The evening is called "Thurgood," and in first-time playwright
George Stevens Jr.'s straightforward creation, we are offered a
one-man show that is part biography, part history lesson and part
inspirational sermon.
Fishburne has the theatrical, larger-than-life demeanor of an
old-fashioned preacher, including the necessary pizazz to keep an
audience's attention for an intermissionless 90 minutes.
Dressed in a natty blue suit for much of the evening (until he
dons a Supreme Court robe), the actor more than adequately fills
the stage as he portrays the man who was to become the first black
justice on the nation's highest court.
The playing area is decorated with a long narrow table and,
serving as a backdrop, an all-white flag with stars and stripes,
looking vaguely like it was designed by Jasper Johns.
The show begins with Marshall addressing students at Howard
University, his alma mater. The talk slowly evolves into his
telling the story of his life and his battles against racial
injustice. The format is unsurprising, but the actor's
ingratiating, conversational manner makes the chronology vivid.
Two things marked his family, according to Marshall: distinctive
names and extreme stubbornness. Marshall was named after his
grandfather, Thoroughgood, who owned a grocery store in Baltimore.
By the time the lad reached the second grade, he got tired writing
out his long first name. So he shortened the monicker to Thurgood.
The youth was, in the **>words<** of one of his teachers,
"disputatious." As punishment, he had to memorize parts of the
U.S. Constitution. Soon, he knew the whole thing. It also helped
that Marshall had a demanding father who was interested in the law,
a man who liked to sit in courtrooms and watch cases. The father
constantly challenged his son, sharpening the young man's mind and
teaching him to be intellectually alert.
It got him into Howard University and later a job with the NAACP
Legal Defense Fund, which propelled Marshall into the most
important case of his life, Brown v. Board of Education. Recounting
this landmark desegregation case as it worked its way to the
Supreme Court is the soul and dramatic heart of "Thurgood" _ not
to mention, its most moving moments.
Marshall, who died in 1993, fought tenaciously to overturn the
so-called "separate but equal" laws that were anything but. The
lawyer, as lead counsel, eventually won over the Supreme Court but
it took longer for the rest of the country to follow.
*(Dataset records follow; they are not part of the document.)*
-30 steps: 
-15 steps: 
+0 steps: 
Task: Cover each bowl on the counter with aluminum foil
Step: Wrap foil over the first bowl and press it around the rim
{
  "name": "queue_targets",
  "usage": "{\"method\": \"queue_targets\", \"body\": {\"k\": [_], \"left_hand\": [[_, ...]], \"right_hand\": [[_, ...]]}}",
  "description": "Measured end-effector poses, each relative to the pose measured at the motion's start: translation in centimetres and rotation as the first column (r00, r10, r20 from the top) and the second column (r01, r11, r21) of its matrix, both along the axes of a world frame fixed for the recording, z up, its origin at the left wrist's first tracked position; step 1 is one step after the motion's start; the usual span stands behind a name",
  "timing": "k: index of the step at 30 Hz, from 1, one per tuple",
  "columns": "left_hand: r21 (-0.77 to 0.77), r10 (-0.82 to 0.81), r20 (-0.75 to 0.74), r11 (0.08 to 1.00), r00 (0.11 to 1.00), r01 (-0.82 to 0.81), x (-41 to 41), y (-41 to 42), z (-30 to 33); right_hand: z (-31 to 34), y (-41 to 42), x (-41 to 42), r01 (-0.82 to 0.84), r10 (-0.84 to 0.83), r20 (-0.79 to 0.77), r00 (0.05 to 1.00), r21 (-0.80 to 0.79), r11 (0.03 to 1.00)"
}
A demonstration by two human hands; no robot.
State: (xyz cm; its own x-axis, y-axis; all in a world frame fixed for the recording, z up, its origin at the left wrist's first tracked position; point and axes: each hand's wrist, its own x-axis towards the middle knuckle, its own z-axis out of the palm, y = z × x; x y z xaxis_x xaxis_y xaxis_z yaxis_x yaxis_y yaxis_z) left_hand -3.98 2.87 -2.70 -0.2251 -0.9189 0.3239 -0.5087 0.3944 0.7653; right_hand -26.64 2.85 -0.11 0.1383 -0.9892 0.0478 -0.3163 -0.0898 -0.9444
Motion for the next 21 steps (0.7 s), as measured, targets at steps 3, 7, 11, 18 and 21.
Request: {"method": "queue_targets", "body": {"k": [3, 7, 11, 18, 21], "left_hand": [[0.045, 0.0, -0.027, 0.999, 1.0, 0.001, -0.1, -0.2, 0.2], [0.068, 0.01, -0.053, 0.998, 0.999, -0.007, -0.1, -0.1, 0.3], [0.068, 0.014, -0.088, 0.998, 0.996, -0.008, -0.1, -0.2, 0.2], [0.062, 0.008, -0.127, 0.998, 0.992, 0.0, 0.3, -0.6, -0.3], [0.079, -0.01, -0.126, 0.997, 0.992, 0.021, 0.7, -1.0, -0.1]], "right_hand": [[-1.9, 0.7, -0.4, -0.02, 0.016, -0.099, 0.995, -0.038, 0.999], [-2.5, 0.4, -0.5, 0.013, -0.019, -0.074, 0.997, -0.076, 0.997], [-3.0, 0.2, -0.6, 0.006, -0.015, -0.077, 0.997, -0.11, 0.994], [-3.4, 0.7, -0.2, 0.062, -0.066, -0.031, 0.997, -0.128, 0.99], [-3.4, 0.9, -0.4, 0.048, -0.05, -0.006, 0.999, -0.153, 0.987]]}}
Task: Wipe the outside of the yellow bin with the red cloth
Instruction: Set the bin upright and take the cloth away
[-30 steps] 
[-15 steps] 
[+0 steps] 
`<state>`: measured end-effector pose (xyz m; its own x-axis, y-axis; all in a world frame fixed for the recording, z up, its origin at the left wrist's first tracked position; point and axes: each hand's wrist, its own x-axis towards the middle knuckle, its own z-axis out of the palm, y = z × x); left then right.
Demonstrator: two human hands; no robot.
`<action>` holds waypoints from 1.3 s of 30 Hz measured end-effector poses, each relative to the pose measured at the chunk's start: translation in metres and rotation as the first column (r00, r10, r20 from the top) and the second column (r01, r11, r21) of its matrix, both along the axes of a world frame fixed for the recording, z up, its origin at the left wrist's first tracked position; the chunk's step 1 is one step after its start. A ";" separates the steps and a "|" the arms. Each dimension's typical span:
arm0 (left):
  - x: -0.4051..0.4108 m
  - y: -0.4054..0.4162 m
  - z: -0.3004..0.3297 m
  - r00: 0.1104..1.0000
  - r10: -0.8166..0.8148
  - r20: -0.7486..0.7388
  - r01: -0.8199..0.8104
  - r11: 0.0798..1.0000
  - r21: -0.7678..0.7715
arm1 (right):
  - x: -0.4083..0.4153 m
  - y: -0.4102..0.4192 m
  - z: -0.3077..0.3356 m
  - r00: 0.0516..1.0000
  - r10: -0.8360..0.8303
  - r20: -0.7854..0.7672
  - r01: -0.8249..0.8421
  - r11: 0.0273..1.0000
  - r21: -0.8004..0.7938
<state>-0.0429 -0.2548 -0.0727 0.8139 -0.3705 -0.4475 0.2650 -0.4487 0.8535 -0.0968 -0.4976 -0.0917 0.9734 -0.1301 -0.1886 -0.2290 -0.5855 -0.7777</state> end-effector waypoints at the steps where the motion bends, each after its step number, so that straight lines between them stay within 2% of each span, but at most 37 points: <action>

And Marshall found himself noticed by the political
establishment. He was appointed to the Federal Court of Appeals,
then Solicitor General of the United States and finally, after a
tough confirmation battle (with wily help behind the scenes from
Lyndon Johnson), to the Supreme Court itself.
The public side of Marshall's life is well documented here. The
personal is harder to find, although the outlines are present: the
death of his first wife of cancer at age 44 and the devastating
effect it had on him; Marshall's second marriage and the children
it produced.
But then the primary focus of the evening is Marshall's
relationship with the law. At one point during "Thurgood,"
Marshall announces, "The law is a weapon if you know how to use
it." And Marshall was one of the best marksmen of all time.